■ Brief: Since only the total matters, count the lines of these entries containing the word "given" and write that total alone.

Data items
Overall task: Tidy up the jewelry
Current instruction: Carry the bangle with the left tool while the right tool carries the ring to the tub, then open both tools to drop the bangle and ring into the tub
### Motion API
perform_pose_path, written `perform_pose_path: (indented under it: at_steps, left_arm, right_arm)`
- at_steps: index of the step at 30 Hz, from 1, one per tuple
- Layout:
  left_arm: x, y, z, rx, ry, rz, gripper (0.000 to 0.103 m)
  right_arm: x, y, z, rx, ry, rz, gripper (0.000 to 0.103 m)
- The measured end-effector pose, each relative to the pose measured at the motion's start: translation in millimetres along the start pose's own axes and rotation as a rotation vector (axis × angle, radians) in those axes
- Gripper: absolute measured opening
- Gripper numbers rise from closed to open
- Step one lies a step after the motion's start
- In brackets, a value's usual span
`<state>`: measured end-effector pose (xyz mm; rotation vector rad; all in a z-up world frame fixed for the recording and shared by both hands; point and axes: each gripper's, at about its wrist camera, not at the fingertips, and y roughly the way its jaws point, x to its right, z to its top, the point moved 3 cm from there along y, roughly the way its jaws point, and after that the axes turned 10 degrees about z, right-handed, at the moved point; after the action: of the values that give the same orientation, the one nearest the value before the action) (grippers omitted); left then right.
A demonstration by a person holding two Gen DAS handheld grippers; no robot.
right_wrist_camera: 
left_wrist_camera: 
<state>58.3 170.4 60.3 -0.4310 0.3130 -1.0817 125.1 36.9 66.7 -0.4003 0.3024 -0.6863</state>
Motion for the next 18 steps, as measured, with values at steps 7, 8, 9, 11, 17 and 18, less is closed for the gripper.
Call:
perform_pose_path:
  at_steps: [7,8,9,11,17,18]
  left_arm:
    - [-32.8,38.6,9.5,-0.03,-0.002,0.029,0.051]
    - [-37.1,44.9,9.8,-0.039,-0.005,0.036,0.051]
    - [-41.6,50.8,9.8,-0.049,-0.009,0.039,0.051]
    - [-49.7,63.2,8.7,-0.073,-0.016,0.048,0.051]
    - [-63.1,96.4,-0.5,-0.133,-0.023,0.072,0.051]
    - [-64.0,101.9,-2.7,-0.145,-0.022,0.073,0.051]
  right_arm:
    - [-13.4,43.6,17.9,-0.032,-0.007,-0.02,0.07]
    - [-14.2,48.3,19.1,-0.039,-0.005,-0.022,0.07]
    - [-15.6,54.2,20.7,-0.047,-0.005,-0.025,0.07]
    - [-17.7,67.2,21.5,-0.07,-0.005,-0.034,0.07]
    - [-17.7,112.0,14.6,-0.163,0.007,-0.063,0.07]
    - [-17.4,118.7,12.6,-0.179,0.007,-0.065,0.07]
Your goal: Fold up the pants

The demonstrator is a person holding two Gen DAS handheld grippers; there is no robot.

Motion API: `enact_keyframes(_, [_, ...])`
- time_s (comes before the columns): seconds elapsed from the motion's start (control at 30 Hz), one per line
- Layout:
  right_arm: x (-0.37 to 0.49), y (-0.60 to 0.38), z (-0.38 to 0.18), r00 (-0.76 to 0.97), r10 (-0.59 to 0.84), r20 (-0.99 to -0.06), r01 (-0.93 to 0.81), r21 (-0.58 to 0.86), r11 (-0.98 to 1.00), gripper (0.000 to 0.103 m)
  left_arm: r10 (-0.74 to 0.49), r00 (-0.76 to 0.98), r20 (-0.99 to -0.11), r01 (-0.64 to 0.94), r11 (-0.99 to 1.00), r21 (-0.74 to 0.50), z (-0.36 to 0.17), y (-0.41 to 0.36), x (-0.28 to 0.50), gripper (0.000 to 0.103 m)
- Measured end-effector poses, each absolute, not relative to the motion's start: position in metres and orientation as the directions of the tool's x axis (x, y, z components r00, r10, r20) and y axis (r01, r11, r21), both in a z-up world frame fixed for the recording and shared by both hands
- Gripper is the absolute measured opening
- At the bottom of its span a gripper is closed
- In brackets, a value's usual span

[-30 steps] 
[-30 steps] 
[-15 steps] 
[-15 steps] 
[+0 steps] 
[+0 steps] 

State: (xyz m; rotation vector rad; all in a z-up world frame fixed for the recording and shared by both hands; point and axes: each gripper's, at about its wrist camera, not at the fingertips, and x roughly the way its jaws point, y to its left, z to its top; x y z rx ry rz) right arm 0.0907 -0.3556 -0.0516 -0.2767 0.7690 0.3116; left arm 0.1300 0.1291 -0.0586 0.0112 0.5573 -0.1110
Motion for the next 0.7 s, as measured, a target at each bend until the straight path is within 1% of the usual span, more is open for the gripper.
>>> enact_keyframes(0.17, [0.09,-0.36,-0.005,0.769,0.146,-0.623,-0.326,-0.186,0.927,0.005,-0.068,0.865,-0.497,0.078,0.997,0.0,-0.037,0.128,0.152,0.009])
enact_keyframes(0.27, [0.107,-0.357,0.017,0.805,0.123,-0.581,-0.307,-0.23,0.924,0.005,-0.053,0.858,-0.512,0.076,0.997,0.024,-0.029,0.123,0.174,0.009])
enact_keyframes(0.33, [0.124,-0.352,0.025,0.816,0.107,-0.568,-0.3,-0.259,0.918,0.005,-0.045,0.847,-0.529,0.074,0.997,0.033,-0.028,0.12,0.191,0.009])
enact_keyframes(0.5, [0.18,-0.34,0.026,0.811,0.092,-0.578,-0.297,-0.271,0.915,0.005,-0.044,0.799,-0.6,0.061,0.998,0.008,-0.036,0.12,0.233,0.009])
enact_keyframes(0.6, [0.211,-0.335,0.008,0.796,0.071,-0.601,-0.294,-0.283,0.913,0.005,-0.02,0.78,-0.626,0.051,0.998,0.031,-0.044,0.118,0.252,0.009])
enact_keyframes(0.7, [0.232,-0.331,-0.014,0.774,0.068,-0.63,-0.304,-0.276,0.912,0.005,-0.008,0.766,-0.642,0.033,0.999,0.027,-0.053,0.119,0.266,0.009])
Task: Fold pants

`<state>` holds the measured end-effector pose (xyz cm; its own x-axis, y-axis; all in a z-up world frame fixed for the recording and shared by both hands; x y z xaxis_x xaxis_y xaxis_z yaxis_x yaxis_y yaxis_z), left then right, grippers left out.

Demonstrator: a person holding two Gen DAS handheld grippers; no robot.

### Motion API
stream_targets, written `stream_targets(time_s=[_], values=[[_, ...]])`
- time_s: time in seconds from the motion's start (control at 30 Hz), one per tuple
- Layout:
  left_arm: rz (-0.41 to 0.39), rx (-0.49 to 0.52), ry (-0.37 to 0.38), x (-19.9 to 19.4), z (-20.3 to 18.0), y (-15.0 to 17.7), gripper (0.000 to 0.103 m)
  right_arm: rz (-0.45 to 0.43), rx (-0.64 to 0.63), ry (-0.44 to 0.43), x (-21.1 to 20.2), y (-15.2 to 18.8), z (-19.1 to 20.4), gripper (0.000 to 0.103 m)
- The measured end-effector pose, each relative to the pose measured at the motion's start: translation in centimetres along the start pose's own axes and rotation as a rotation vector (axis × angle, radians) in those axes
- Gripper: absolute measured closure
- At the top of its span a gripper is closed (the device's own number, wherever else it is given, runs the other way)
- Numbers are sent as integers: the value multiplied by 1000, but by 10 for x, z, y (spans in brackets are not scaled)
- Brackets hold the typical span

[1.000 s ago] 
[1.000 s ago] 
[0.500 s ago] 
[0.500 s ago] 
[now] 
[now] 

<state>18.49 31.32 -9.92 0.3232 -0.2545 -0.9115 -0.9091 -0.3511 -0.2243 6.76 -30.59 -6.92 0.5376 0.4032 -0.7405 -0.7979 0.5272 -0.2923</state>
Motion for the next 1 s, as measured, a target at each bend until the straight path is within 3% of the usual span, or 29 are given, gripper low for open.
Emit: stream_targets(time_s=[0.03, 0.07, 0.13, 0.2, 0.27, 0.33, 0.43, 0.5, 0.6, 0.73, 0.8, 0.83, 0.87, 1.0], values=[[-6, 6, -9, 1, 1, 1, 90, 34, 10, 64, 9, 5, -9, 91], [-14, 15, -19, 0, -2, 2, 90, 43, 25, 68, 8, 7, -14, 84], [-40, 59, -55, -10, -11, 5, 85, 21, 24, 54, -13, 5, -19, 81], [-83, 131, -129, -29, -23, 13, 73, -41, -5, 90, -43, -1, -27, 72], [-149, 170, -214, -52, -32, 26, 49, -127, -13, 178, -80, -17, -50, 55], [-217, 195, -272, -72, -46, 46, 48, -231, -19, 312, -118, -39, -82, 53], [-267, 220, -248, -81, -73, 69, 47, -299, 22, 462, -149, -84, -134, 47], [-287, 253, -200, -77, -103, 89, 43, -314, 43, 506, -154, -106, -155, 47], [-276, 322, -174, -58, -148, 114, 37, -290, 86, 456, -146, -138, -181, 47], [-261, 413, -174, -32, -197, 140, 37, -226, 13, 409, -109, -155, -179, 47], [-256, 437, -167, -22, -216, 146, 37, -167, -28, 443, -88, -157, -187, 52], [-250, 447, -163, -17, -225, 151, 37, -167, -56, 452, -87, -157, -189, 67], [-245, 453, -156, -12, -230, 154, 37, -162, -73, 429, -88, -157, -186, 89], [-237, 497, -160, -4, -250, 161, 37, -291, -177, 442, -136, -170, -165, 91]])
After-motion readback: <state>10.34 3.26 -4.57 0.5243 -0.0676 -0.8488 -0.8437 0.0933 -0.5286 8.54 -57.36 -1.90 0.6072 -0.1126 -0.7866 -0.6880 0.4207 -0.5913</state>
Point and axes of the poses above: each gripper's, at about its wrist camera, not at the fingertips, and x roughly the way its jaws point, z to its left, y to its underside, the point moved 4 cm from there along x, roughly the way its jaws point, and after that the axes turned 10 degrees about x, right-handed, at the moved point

■ Result of this exercise: 2